■ **What needs to be done**:
Using the data beneath, show every line that includes the word "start".

■ **Stored items**:
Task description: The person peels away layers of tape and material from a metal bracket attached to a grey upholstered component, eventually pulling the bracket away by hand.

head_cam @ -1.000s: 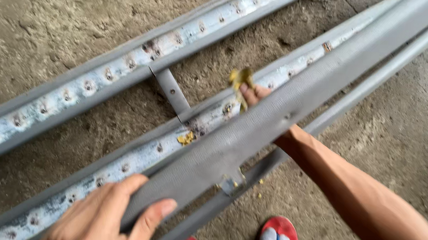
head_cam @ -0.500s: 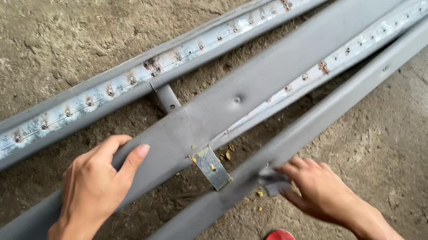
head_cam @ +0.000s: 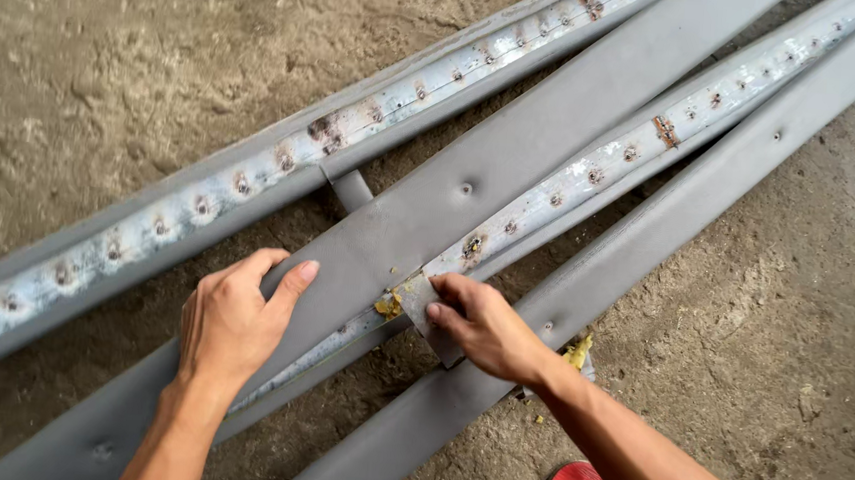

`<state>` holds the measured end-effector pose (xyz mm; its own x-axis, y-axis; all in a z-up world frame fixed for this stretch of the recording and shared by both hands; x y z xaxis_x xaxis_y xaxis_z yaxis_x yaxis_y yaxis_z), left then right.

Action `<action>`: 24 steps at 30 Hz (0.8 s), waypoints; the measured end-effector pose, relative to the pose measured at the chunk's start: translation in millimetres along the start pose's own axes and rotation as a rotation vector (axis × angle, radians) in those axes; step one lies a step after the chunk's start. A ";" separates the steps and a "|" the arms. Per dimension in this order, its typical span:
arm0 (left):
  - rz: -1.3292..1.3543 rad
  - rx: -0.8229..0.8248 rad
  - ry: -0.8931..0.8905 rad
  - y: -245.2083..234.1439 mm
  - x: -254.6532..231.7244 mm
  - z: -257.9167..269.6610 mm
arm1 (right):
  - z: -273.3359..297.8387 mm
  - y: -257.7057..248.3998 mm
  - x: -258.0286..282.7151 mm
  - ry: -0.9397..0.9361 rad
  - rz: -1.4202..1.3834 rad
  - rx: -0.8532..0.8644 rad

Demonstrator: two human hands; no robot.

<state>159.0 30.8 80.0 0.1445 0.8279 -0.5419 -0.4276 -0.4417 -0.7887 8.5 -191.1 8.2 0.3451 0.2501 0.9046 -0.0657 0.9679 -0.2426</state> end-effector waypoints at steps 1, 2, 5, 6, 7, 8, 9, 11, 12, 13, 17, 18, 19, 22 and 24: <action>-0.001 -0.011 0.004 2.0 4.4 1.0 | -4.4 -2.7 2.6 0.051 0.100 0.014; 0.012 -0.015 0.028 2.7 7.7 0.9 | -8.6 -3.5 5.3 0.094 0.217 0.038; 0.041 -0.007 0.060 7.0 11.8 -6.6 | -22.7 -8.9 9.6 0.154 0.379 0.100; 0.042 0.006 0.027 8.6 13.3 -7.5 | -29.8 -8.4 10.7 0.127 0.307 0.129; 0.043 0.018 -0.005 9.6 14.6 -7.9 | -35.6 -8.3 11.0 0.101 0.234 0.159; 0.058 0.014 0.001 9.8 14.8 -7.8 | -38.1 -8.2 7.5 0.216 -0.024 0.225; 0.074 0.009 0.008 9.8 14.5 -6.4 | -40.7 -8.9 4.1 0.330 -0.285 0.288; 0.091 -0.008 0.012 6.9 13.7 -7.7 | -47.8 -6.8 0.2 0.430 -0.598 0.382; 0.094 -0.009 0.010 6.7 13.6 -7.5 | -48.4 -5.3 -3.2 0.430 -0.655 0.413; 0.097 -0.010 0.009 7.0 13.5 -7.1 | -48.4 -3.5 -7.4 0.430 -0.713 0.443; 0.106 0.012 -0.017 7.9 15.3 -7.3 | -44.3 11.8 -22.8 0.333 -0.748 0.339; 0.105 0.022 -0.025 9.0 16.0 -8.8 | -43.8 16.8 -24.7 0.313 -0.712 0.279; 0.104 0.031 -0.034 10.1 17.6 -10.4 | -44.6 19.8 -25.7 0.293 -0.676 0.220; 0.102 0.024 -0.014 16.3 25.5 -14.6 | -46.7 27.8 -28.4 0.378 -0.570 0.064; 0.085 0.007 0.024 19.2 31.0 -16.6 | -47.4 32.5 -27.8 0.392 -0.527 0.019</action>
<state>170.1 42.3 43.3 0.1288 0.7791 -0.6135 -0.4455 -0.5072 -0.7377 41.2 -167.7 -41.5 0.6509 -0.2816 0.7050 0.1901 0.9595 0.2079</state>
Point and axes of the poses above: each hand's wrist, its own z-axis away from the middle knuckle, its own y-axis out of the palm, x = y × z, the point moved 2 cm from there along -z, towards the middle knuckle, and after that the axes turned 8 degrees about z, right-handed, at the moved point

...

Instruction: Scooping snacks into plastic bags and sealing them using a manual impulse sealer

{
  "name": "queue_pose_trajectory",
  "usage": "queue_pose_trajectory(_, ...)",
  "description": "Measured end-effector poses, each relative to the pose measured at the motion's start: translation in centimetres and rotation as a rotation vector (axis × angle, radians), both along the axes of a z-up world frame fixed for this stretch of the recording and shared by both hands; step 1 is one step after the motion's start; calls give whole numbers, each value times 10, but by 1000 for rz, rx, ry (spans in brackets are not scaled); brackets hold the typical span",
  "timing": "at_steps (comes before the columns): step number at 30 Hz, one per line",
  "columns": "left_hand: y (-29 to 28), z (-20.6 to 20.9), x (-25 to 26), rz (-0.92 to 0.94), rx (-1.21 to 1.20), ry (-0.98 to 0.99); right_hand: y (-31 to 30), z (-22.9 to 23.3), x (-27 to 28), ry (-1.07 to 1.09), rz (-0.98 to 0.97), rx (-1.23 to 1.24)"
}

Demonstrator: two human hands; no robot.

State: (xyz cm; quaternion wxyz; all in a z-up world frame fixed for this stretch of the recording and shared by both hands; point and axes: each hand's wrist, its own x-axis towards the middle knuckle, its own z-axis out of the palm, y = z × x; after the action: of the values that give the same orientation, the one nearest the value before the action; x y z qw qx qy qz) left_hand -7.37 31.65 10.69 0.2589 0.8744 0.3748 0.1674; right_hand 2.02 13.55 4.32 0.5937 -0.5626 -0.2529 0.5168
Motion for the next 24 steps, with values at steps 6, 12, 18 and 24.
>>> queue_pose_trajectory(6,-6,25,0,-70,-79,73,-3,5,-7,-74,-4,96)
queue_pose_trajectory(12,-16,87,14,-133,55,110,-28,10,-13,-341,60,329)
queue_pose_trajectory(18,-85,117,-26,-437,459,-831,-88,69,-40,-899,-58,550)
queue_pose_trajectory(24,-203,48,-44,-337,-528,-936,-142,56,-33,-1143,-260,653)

■ **Solution for this task**:
Action `<action>`: 24 steps at 30 Hz (0.8 s), waypoints; the measured end-effector pose, relative to the pose measured at the chunk's start: translation in millimetres along the start pose's own axes and rotation as a rotation vector (axis × angle, radians) in those axes; step one lies a step after the chunk's start. A ";" separates the steps and a "|" the arms. Per dimension in this order, its typical span:
  "description": "Measured end-effector poses, each relative to the pose measured at the motion's start: translation in centimetres and rotation as a rotation vector (axis × angle, radians), both along the axes of a z-up world frame fixed for this stretch of the recording and shared by both hands; step 1 is one step after the motion's start; calls give whole numbers, each value times 10, but by 1000 for rz, rx, ry (spans in brackets are not scaled); brackets hold the typical span",

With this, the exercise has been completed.